• _Assignment_:
In the data below, restate exactly the lines from the one with "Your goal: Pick" to the final line, both included, but not the pictures.

+-------+

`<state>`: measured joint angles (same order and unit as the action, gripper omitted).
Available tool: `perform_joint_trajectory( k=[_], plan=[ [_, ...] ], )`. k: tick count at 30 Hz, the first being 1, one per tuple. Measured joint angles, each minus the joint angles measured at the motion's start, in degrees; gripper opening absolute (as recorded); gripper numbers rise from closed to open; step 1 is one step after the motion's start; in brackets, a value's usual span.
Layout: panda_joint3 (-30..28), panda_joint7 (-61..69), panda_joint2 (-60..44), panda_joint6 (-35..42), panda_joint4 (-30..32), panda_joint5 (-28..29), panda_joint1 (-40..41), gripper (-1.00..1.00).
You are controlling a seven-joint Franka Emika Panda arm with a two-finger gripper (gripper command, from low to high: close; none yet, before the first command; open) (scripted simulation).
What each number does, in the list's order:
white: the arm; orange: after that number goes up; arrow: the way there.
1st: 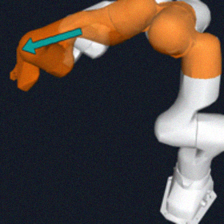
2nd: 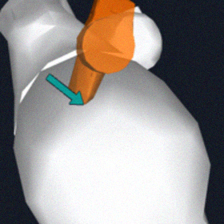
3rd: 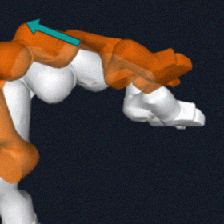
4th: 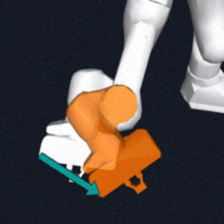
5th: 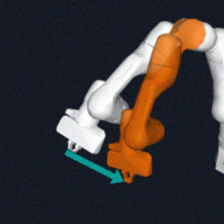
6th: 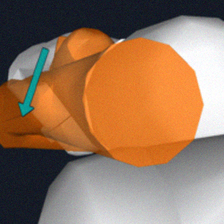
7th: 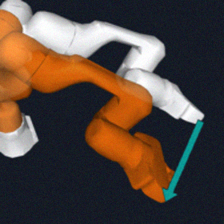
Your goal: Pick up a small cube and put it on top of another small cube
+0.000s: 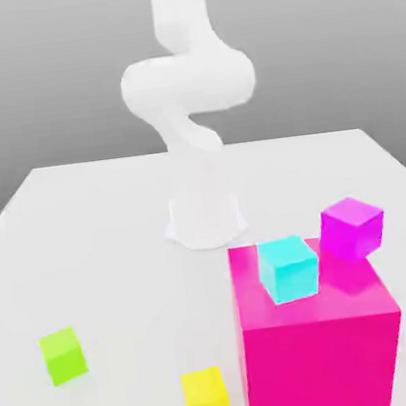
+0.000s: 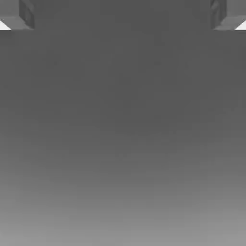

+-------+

• _Result below_:
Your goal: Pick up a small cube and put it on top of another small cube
+0.000s: 
+0.000s: 

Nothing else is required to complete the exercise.